### WORK INSTRUCTION
Please return only the lines from the one holding "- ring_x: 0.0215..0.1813" through the one holding "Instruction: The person", exactly as they appear in the records below, both ends included.

### SOURCE DATA

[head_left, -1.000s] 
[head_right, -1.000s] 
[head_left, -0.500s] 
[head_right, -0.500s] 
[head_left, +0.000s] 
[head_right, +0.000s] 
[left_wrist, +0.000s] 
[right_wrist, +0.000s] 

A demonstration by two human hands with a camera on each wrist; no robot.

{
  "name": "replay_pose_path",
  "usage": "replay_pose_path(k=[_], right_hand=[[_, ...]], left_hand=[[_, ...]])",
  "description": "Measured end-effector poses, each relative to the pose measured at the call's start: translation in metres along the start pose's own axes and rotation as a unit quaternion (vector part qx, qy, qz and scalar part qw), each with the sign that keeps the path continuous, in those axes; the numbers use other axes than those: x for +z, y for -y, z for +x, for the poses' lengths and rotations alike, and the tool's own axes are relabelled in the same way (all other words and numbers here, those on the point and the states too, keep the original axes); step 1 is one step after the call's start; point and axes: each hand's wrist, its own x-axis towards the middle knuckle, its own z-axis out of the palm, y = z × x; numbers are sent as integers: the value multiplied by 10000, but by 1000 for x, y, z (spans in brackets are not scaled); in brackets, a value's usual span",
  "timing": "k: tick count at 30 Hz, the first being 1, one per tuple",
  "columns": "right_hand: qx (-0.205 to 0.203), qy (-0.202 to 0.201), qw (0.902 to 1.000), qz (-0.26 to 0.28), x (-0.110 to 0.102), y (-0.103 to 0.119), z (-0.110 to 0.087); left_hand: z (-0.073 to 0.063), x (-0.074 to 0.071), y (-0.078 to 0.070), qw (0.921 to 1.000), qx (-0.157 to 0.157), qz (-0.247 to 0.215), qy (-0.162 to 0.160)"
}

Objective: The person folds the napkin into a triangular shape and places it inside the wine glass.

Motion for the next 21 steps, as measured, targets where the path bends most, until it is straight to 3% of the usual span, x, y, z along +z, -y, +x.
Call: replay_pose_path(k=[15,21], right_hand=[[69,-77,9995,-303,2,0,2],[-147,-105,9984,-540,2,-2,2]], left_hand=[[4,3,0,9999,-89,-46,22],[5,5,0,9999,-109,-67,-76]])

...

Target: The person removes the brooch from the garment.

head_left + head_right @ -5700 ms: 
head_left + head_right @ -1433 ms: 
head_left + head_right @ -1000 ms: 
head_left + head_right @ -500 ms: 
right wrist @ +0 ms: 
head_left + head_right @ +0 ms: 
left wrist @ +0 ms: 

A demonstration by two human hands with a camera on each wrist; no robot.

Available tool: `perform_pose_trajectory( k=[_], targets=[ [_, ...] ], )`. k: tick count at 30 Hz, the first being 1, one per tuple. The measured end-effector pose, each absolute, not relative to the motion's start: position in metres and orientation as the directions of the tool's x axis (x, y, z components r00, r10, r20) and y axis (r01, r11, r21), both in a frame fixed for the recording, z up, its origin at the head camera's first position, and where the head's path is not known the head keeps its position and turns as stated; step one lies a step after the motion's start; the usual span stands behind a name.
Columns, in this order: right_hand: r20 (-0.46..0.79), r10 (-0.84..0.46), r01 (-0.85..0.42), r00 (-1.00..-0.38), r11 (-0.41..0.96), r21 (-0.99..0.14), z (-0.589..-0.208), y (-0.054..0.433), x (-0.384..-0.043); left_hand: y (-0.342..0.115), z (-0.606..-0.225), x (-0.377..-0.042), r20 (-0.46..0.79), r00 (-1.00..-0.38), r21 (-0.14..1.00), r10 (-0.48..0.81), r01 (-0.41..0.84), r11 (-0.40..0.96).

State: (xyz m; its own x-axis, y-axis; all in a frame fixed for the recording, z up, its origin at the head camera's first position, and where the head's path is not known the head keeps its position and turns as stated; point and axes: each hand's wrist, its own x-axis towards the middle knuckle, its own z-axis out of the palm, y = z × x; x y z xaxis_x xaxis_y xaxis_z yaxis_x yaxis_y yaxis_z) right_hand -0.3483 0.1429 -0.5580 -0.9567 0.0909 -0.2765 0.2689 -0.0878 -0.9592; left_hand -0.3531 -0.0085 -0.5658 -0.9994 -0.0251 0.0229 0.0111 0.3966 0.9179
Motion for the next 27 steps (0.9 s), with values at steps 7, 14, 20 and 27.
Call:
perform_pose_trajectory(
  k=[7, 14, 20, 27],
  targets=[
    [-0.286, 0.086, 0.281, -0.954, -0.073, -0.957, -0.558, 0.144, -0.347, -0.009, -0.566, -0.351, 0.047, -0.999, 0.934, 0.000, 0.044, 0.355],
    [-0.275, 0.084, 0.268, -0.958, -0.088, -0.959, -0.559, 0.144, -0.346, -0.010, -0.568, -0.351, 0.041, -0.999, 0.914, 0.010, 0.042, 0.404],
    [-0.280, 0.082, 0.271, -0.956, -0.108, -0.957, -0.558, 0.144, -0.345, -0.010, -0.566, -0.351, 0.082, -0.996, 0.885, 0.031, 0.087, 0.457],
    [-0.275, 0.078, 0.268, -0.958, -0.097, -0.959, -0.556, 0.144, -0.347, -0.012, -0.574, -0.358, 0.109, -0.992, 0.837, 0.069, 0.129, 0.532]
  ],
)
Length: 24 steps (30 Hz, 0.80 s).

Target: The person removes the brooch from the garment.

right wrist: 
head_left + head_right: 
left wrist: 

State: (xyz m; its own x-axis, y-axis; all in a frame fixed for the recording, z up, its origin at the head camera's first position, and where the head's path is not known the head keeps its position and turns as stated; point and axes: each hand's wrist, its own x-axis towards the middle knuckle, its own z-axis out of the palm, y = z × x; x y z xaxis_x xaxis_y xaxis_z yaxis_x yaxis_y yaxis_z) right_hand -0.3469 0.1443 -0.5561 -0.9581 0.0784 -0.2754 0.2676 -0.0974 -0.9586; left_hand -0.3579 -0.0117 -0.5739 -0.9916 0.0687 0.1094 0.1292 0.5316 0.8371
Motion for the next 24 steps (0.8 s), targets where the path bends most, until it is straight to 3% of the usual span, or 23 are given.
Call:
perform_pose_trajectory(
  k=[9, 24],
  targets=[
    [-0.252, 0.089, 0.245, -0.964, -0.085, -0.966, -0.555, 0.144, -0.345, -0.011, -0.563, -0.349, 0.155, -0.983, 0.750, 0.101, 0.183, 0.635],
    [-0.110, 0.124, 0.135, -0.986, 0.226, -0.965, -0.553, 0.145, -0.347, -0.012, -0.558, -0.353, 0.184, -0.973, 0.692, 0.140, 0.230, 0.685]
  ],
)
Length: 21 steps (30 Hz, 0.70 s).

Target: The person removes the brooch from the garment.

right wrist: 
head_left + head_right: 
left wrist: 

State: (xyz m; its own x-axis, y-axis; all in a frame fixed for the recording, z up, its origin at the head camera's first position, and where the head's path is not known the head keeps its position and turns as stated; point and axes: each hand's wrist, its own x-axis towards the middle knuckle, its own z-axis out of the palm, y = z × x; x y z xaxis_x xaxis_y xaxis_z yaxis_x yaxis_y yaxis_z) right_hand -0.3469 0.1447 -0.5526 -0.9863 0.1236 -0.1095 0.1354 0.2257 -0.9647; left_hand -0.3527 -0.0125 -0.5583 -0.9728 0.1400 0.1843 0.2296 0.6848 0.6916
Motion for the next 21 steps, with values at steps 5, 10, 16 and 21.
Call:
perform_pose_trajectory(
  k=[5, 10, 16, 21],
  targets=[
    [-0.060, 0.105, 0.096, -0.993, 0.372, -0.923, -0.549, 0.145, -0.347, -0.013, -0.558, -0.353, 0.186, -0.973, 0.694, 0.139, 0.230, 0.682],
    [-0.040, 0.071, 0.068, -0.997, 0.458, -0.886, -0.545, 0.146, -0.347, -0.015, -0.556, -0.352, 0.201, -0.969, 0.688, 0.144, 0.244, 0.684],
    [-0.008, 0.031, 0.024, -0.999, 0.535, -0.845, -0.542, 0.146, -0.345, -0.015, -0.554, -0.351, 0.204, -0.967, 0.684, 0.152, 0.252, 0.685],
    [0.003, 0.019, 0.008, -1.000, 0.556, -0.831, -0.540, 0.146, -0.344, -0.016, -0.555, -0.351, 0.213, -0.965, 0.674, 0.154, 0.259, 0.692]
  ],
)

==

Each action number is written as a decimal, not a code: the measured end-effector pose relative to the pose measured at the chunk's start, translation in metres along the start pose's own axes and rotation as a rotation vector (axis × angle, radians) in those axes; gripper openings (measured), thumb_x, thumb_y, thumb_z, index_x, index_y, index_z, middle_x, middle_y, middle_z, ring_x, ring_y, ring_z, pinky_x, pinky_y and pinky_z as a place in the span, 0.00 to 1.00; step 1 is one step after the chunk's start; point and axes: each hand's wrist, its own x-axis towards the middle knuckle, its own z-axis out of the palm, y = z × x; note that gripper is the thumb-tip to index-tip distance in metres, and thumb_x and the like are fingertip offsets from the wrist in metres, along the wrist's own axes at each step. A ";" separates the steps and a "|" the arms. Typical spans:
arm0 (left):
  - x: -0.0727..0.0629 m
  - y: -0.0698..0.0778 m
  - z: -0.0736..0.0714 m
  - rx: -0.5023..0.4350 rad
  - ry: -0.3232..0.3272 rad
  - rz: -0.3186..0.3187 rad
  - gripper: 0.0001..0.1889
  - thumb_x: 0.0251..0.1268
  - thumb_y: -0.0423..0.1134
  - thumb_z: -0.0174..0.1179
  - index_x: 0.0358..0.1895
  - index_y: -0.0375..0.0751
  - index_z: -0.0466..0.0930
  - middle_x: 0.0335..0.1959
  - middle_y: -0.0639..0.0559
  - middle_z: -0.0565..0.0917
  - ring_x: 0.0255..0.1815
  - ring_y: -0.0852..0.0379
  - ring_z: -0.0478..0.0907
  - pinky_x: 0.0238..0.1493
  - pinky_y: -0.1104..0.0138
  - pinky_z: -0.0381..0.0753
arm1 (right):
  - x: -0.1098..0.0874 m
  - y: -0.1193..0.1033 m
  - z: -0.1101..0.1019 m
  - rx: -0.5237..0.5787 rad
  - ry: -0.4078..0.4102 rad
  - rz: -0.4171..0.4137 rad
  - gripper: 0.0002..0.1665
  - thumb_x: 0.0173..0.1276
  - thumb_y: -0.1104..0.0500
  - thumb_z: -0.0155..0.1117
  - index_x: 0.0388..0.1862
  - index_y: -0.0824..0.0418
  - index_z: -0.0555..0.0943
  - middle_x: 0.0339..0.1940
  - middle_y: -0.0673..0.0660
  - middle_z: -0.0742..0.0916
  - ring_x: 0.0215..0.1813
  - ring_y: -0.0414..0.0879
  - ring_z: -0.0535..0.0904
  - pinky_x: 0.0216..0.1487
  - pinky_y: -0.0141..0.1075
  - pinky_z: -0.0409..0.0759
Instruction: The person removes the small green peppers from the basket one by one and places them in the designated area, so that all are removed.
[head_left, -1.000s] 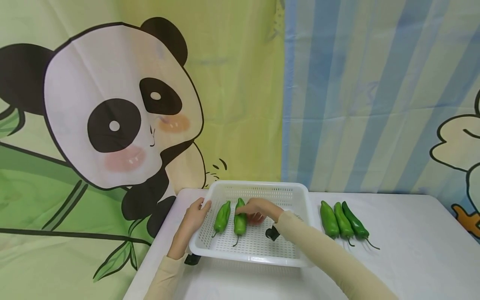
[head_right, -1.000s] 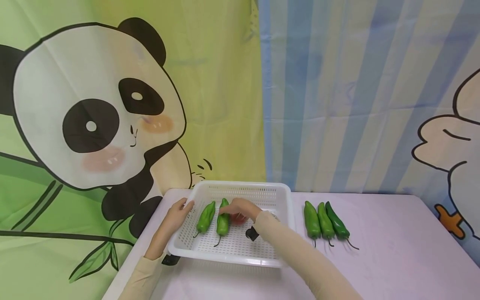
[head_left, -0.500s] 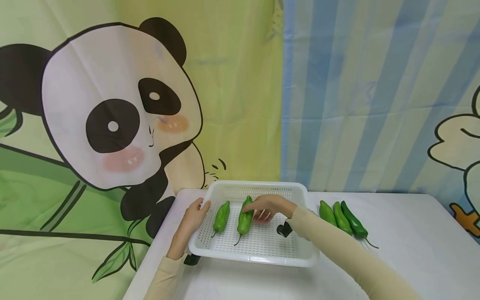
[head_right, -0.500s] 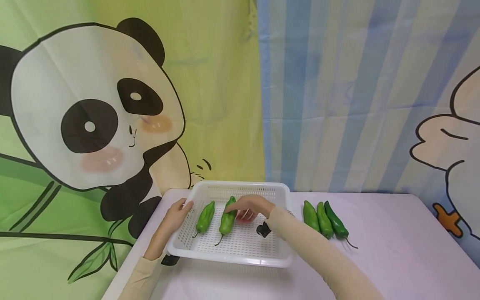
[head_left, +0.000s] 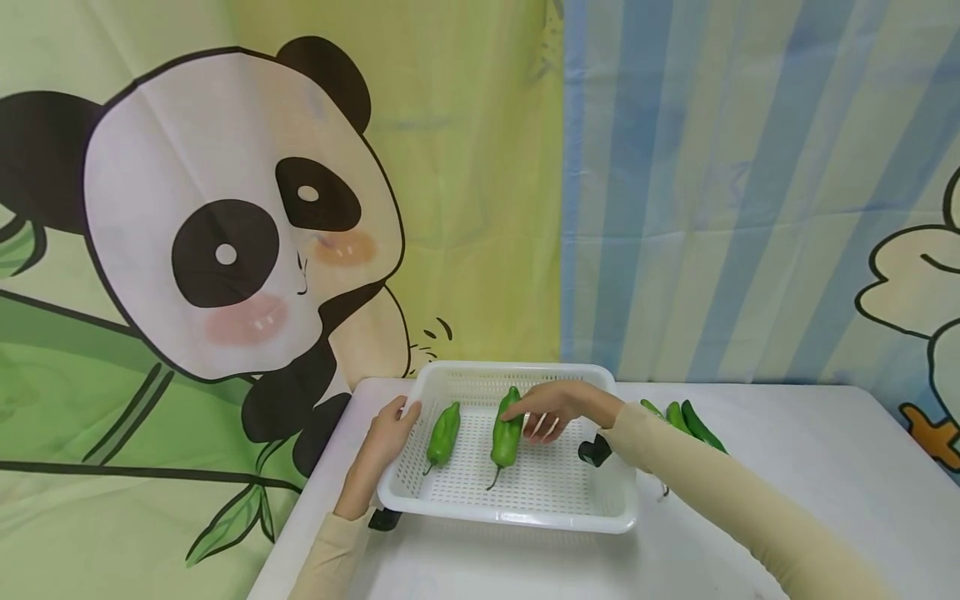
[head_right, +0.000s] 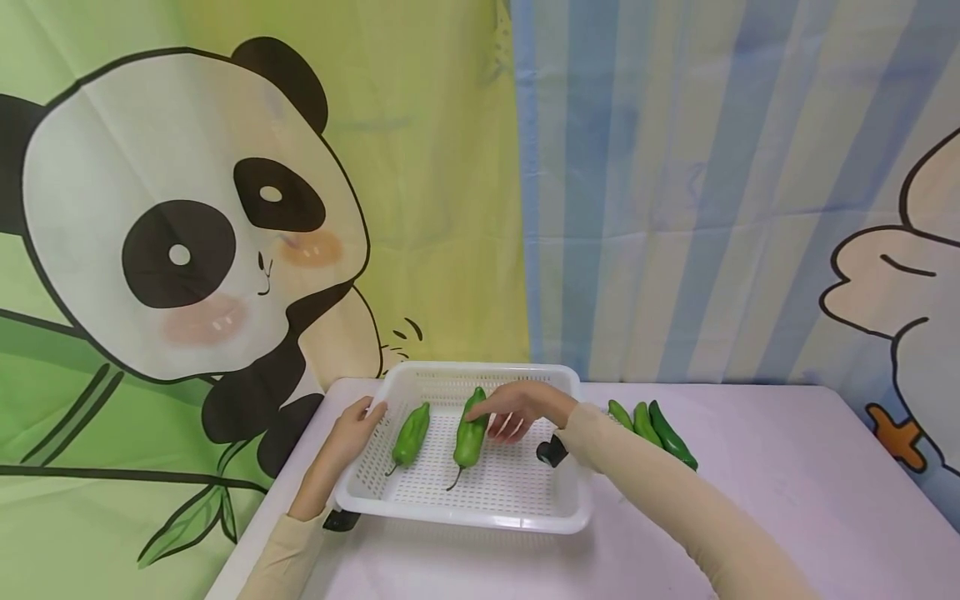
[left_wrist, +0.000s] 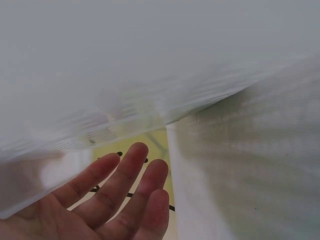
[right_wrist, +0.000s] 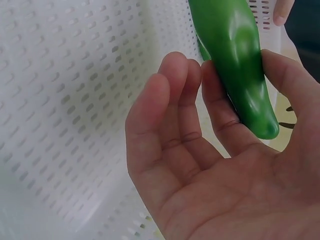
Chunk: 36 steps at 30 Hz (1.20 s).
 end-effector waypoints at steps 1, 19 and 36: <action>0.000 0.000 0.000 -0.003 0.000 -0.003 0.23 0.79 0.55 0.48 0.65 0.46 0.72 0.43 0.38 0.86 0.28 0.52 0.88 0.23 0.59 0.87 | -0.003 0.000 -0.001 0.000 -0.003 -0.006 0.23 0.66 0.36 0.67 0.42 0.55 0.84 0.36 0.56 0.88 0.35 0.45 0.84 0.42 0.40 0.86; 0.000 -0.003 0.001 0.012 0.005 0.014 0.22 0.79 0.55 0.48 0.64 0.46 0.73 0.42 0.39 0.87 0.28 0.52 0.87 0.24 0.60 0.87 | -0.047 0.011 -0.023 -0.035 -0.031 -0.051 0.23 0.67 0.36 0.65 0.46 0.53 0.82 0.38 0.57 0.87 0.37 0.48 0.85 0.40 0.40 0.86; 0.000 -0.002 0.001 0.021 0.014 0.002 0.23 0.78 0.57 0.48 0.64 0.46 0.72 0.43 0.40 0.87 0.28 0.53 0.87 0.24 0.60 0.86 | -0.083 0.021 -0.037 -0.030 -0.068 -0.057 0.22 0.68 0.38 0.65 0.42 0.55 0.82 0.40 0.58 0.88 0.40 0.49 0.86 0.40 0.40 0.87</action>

### RESPONSE TO THIS TASK
  - ring_x: 0.0215..0.1813
  - ring_y: -0.0414..0.0879
  - ring_z: -0.0535..0.0904
  - pinky_x: 0.0216..0.1487
  - pinky_y: -0.0141..0.1075
  - pinky_z: -0.0409..0.0759
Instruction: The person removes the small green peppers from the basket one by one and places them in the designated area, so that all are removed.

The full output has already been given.